Book Review: Salt: A World History

It’s been a while since a book review, hasn’t it?

I picked this up at my local library because I like histories of things, I like food, and I LOVE salt. So does Mark.

Salt is, as you might have guessed, about the history and importance of salt in human life and how it’s shaped our politics and cuisine over the past 2,000 years. It’s not quite linear, instead being broken up by civilizations and jumping back and forth throughout history.

The first half of the book is mainly about how humans and animals need salt to replenish nutrients in our bodies and how animals started finding salt in nature, which humans followed.  The reason for this is that carnivorous animals don’t need salt in their diets, as they get it from meat (Kurlansky writes that Masai warriors supplement this need by drinking the blood of the animals they slaughter). Domesticated animals do need to supplement it, which is where the great search for salt began in human life.

Salt is also basically a miracle crystal:


As a result, until people learned that they could produce salt synthetically, huge battles were waged over it.  Many towns and cities are built around salt formations, and salt paths that lead to salty water or salt licks (a term you shouldn’t Google Image Search).  Once people realized that you could  form salt by evaporating sea water or mining it, whole industries and civilizations formed around it. Kurlansky starts by describing how salt in China led to the discovery of gunpowder and the creation of elaborate bamboo pipe systems that laid the ground for the first public utilities.

Later, he talks about how Egyptians salted their mummies, how Phoenecians traded salt, which resulted in the spreading of the Phoenecian and Roman alphabet, about the saltworks in India and their role in India’s independence, how the American revolution and French revolution resulted from salt taxes, and lots of interesting tidbits and history.  If you read this book, you get a world cultures refresher, as well as Trivial Pursuit winner for life.

Kurlansky also has pictures of people salting other people:

Here’s a cool recipe you can try with your kids:


After reading this book, it’s amazing to me how much of our traditions come from salt.  During a Russian wedding, you’re supposed to eat bread and salt, and bring bread and salt into a new home.  In Judaism, you dip the challah in salt on Friday nights to symbolize your commitment to God (or whatever.  Real Jews can fill in my information that I was too lazy to Google here.) We throw salt over our shoulder to bring good luck, and I put tons of salt on my scrambled eggs to make sure I have an awesome day.  Kurlansky also outlines words that come from salt; for example, sal is salt in Latin, which made its way to soldier in French, because at one point soldiers were paid in salt. Salary comes from the same root, meaning “Worth his salt.”  It’s even more obvious in Russian. The Russian word for salt is sol’, soldier is soldat.  Not everyone likes word nerd tidbits, but they always blow my mind.

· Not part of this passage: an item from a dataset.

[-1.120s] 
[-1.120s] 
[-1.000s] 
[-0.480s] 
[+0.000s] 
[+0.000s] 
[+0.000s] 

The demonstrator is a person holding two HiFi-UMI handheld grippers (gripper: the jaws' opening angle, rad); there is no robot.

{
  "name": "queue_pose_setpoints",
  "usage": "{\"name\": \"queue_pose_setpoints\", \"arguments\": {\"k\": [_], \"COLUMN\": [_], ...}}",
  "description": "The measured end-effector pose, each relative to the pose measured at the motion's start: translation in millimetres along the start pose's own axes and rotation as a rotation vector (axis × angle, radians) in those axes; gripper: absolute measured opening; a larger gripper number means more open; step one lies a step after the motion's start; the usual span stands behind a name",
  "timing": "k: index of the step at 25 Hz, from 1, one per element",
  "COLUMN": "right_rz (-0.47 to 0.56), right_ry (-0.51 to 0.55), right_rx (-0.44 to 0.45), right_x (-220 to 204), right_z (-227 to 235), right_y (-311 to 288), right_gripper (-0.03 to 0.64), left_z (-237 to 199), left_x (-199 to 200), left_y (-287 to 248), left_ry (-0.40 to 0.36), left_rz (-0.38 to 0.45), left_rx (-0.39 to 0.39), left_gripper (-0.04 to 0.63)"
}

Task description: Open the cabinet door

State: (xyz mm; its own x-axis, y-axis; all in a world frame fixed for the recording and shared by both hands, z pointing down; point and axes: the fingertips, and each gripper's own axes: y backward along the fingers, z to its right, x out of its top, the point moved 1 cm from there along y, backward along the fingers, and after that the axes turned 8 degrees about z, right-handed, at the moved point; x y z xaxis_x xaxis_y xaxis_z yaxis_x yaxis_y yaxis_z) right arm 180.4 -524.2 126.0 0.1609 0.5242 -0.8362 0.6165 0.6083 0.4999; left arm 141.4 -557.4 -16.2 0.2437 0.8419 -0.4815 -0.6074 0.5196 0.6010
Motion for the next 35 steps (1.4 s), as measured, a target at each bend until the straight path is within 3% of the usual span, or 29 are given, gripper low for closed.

This book is so in-depth, and such an interesting read even though it tackles what could possibly be a tedious subject. If you’re looking for a beach read or something to read on a long vacation that will impress your nerd history friends after you’re done, this is it.   It also has some cool recipes, one of which I actually tried with mahi-mahi (Sardinian fish, layered with tomatoes, onions, lemon, and salted thoroughly, doused in olive oil and left in the stove for about half an hour.)

There are a couple of minuses. The main problem with Salt is that reading it is a little like watching Anthony Bourdain mercilessly eat his way through Morocco or El Salvador before you’ve had dinner.  You are constantly hungry.  Because Kurlansky always talks about salting things like cod or pork, about including salt in bread production, even in wine production, you get the idea, and he includes recpies (from as far back as the 1500s) to indicate how important salt was in preservation.   Also, I skipped over some parts of the book that talk about salt production and chemical processes because they’re not as interesting.  At times, the book plods on (after all, it is almost 500 pages.) But in general, a great read.